In FIG. 5, reference numeral 24 shows the fluctuation of the input voltage which affects the charging. The output voltage (charging voltage) 25 increases or decreases according to the state of the output current (charging current) 26 as shown in FIG.

When the input voltage Vin is not lower than the reference voltage V2 and not higher than V1 (lower than the output voltage Vmax), the stabilized power supply unit 4 stabilizes only the charging voltage Vout and the charging current Io.
ut operates so as to freely flow with a small current.

When the input voltage Vin is higher than the reference voltage V1, the stabilized power supply unit 4 causes the charging voltage Vout and the charging current Io.
ut is operated to be stabilized (charging voltage Vo
It is controlled so that ut becomes Vmax and the charging current Iout does not exceed a predetermined maximum current). Input voltage Vi
When n is V2 or less, the charging control unit 5 opens the switch 7 and stops charging.

In the present embodiment, the input voltage Vin is reached during charging.
Is V2 or less and the switch 7 is opened, a path (diode 11) for supplying power to the charging control unit 5 using a secondary battery as a power source to back up the microcomputer in the charging control unit 5. Is provided.

As a result, the accumulated charge history data for performing full charge detection is not reset during charging, and it is possible to continue charging even when the input voltage Vin is restored again. Become.

The backup diode 11 provided in this embodiment does not perform charging through the path from the charge control section 5, and may be a transistor or other component as long as it does not backflow. In addition, the resistor 6 that limits the current
Is used as needed.

[0028]

As described above, according to the present invention,
Even if charging is performed using a power source whose output is not stable, such as a solar cell, or when no input is supplied at night, efficiency is obtained by backing up the charging history data using the secondary battery that is charging as the power source. It becomes possible to charge the battery. The present invention is particularly suitable for a secondary battery, such as a Ni-cd battery, in which the terminal voltage, that is, the output voltage of the charging device becomes substantially constant after the charging progresses to a certain extent and the charging start state is unknown at the terminal voltage. It is valid.

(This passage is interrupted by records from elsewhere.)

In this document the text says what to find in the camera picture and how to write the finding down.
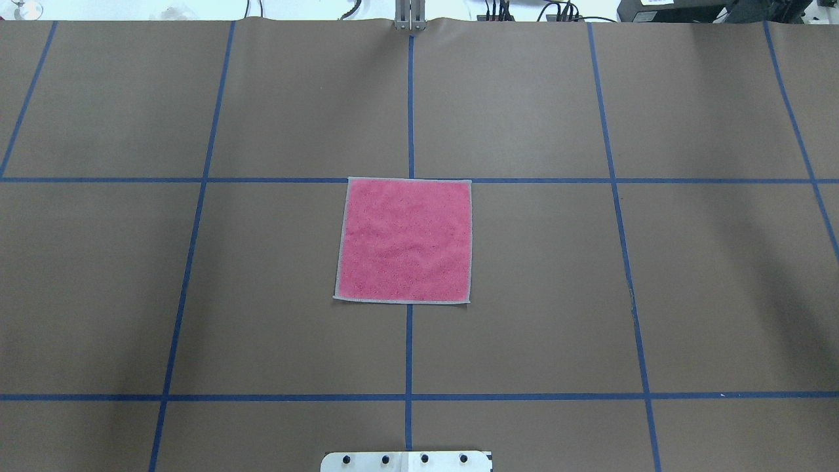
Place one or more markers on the brown paper table mat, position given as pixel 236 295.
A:
pixel 242 245

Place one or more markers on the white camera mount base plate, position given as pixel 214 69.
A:
pixel 434 460

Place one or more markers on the black device box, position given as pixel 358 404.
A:
pixel 707 12

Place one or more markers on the pink towel with grey edge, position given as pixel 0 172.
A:
pixel 406 241

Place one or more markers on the aluminium profile post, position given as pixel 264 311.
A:
pixel 410 15

[Brief description of drawings]

FIG. 1 is a block diagram of a charging device according to an embodiment of the present invention.

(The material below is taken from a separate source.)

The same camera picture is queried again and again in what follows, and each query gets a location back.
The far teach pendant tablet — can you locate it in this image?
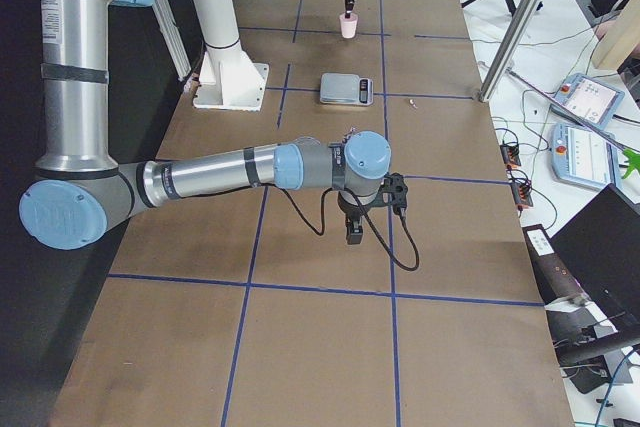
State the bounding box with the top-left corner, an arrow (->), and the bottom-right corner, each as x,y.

FIG. 2 is a flowchart for explaining the operation of the apparatus of FIG.

FIG. 3 is a graph showing an example of variation in input voltage that does not affect charging.

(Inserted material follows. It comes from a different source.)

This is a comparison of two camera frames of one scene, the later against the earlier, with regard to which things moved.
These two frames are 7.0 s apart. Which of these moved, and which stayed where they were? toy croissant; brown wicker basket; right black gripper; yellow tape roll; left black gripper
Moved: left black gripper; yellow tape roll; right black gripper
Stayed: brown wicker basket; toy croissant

FIG. 4 is a graph showing changes in charging output with respect to the input voltage of FIG.

FIG. 5 is a graph showing an example of fluctuations in input voltage that affect charging.

FIG. 6 is a graph showing a change in charging output with respect to the input voltage of FIG.

[Explanation of symbols]

1: solar cell, 2: charging device, 3: voltage comparison unit, 4: stabilized power supply unit, 5: charging control unit, 6: charging current limiting resistor,
7: Switch for charging ON / OFF, 8: Charging current detecting resistor, 9: Charge backflow prevention diode, 10: Secondary battery for constant voltage charging, 11: Backup diode.

─────────────────────────────────────────────────── ─── Continuation of the front page (51) Int.Cl. ⁶ Identification code Internal reference number FI Technical indication H02N 6/00 H02N 6/00

Claims (1)

[Claims] 1. A charging device for charging a secondary battery using an unstable power source as a power source, detecting an initial state of charging of the secondary battery to determine a total charge integrated amount, and comparing it with an integrated value of a charging current. A full charge detection by doing so, storage means for storing data detected or calculated for the control, means for supplying backup power from the secondary battery to the storage means, A charging device, wherein when the output of the power source is cut off or becomes unstable, backup of charging history data accumulated up to that point is performed by the secondary battery.